Exercise - In the listing below, the lines from the first through the one with "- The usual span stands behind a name" are to be copied word for word.
....................
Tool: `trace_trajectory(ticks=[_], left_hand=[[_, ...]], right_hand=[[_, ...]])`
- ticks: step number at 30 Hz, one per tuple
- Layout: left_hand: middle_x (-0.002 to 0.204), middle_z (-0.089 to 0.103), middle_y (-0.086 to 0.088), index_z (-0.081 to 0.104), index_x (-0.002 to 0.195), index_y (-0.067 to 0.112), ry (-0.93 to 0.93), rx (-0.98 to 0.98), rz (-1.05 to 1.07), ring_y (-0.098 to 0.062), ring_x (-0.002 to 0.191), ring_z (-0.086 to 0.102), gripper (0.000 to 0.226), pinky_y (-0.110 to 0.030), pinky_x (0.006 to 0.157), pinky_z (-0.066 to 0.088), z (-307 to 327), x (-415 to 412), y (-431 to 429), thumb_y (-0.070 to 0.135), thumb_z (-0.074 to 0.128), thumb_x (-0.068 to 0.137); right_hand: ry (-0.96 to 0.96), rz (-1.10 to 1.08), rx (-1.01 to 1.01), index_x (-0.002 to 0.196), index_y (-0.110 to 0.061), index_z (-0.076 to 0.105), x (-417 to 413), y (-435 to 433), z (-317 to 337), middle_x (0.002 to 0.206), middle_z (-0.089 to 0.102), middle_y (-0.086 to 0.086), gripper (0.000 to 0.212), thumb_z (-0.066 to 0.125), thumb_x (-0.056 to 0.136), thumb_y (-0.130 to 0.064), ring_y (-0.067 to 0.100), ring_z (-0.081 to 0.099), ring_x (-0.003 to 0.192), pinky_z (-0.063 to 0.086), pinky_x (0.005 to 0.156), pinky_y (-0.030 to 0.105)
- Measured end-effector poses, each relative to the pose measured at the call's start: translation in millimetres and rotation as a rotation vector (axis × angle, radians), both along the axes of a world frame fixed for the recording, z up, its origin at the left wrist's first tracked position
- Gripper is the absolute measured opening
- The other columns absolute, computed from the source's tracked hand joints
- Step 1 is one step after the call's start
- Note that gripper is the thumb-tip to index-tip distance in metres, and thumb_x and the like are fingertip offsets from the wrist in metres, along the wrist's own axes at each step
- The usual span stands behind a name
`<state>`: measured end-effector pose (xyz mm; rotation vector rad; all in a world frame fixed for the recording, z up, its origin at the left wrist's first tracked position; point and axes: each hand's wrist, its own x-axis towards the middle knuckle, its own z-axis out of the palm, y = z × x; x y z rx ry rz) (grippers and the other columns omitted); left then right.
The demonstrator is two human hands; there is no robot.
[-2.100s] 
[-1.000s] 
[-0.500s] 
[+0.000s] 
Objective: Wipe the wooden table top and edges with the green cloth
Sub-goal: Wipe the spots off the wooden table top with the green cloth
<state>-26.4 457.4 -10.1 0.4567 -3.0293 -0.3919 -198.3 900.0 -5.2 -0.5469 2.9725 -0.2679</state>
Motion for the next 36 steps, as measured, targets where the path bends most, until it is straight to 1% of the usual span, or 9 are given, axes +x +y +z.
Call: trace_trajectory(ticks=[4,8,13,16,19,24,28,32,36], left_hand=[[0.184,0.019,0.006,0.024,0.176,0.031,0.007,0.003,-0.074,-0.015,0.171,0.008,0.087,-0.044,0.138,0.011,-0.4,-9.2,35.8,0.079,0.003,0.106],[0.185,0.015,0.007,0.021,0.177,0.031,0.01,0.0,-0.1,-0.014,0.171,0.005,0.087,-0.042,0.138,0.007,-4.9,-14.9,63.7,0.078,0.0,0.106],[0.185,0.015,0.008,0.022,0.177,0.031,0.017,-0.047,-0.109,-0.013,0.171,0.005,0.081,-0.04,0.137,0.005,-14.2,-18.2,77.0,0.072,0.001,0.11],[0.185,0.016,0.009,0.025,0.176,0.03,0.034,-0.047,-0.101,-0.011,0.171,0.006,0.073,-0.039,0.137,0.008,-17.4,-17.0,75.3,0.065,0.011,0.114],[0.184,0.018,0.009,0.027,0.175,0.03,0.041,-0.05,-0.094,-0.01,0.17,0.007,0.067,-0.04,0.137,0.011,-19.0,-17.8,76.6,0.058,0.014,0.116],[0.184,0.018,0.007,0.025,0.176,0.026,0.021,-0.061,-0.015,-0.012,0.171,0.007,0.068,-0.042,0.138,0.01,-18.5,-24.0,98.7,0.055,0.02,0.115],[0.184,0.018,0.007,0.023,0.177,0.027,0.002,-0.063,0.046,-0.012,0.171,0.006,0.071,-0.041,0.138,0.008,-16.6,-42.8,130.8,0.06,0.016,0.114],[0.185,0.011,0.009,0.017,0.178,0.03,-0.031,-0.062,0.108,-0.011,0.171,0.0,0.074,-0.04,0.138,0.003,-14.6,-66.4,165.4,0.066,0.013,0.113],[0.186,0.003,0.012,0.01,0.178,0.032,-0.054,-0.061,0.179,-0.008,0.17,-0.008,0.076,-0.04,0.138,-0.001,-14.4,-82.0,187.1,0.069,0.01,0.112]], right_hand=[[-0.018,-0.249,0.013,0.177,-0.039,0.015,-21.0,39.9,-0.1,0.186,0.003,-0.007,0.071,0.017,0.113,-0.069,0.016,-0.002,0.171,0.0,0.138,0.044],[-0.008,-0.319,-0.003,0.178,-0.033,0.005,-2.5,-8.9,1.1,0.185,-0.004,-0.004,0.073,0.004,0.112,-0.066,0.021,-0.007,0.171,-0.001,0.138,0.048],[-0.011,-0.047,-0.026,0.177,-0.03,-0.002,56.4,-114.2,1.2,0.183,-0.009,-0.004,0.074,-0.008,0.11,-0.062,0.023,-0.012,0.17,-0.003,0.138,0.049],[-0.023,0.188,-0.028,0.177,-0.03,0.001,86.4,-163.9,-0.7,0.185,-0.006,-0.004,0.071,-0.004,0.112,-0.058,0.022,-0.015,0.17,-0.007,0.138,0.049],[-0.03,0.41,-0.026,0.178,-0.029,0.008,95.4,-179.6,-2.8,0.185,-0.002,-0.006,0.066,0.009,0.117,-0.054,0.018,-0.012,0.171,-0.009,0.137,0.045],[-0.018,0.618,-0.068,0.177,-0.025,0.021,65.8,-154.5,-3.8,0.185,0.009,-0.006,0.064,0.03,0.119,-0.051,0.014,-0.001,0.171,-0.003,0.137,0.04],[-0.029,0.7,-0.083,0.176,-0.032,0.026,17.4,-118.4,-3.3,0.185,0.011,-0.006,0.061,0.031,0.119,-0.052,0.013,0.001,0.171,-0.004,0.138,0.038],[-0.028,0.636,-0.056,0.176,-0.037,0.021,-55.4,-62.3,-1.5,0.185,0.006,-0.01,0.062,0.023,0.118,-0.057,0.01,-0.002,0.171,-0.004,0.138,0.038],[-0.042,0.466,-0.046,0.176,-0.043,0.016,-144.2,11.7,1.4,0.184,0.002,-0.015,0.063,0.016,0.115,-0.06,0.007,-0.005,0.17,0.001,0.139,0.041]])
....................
Response to this exercise -
Tool: `trace_trajectory(ticks=[_], left_hand=[[_, ...]], right_hand=[[_, ...]])`
- ticks: step number at 30 Hz, one per tuple
- Layout: left_hand: middle_x (-0.002 to 0.204), middle_z (-0.089 to 0.103), middle_y (-0.086 to 0.088), index_z (-0.081 to 0.104), index_x (-0.002 to 0.195), index_y (-0.067 to 0.112), ry (-0.93 to 0.93), rx (-0.98 to 0.98), rz (-1.05 to 1.07), ring_y (-0.098 to 0.062), ring_x (-0.002 to 0.191), ring_z (-0.086 to 0.102), gripper (0.000 to 0.226), pinky_y (-0.110 to 0.030), pinky_x (0.006 to 0.157), pinky_z (-0.066 to 0.088), z (-307 to 327), x (-415 to 412), y (-431 to 429), thumb_y (-0.070 to 0.135), thumb_z (-0.074 to 0.128), thumb_x (-0.068 to 0.137); right_hand: ry (-0.96 to 0.96), rz (-1.10 to 1.08), rx (-1.01 to 1.01), index_x (-0.002 to 0.196), index_y (-0.110 to 0.061), index_z (-0.076 to 0.105), x (-417 to 413), y (-435 to 433), z (-317 to 337), middle_x (0.002 to 0.206), middle_z (-0.089 to 0.102), middle_y (-0.086 to 0.086), gripper (0.000 to 0.212), thumb_z (-0.066 to 0.125), thumb_x (-0.056 to 0.136), thumb_y (-0.130 to 0.064), ring_y (-0.067 to 0.100), ring_z (-0.081 to 0.099), ring_x (-0.003 to 0.192), pinky_z (-0.063 to 0.086), pinky_x (0.005 to 0.156), pinky_y (-0.030 to 0.105)
- Measured end-effector poses, each relative to the pose measured at the call's start: translation in millimetres and rotation as a rotation vector (axis × angle, radians), both along the axes of a world frame fixed for the recording, z up, its origin at the left wrist's first tracked position
- Gripper is the absolute measured opening
- The other columns absolute, computed from the source's tracked hand joints
- Step 1 is one step after the call's start
- Note that gripper is the thumb-tip to index-tip distance in metres, and thumb_x and the like are fingertip offsets from the wrist in metres, along the wrist's own axes at each step
- The usual span stands behind a name

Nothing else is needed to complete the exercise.